» Work instruction:
Take the line that contains "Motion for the" as the first line and the last line of the material below as the final one; reproduce exactly the lines between, inclusive.

» Data extract:

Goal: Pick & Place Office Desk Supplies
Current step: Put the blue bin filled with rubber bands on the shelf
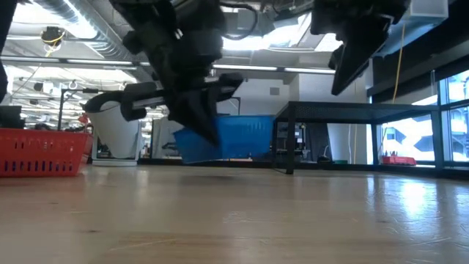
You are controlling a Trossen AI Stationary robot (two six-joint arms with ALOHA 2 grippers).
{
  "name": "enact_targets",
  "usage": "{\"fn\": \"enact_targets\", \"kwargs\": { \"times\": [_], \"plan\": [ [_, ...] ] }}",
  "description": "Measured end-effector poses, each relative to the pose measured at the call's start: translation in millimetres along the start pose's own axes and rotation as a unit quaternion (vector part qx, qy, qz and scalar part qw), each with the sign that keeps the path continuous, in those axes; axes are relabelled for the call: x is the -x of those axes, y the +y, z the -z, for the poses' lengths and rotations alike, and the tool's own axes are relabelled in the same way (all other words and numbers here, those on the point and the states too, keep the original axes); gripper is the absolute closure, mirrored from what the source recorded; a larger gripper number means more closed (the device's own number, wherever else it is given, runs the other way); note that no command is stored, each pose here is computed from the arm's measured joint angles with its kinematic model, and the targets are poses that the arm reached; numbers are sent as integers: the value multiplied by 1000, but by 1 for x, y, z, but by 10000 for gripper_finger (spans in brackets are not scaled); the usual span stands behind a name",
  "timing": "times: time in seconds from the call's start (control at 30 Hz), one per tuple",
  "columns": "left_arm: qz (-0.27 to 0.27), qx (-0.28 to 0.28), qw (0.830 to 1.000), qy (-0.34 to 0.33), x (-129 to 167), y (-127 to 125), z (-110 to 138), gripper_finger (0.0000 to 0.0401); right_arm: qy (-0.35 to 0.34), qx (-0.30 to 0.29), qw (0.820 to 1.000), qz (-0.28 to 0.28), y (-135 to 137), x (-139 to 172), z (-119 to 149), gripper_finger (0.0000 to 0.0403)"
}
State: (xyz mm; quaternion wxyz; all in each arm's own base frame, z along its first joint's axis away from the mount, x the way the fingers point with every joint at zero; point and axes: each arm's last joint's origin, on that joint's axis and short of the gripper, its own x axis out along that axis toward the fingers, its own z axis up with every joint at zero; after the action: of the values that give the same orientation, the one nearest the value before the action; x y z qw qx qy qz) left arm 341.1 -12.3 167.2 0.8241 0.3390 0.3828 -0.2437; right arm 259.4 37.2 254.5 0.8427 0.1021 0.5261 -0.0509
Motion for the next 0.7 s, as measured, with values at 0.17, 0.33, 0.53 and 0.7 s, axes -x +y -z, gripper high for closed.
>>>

» Your solution:
Motion for the next 0.7 s, as measured, with values at 0.17, 0.33, 0.53 and 0.7 s, axes -x +y -z, gripper high for closed.
>>>

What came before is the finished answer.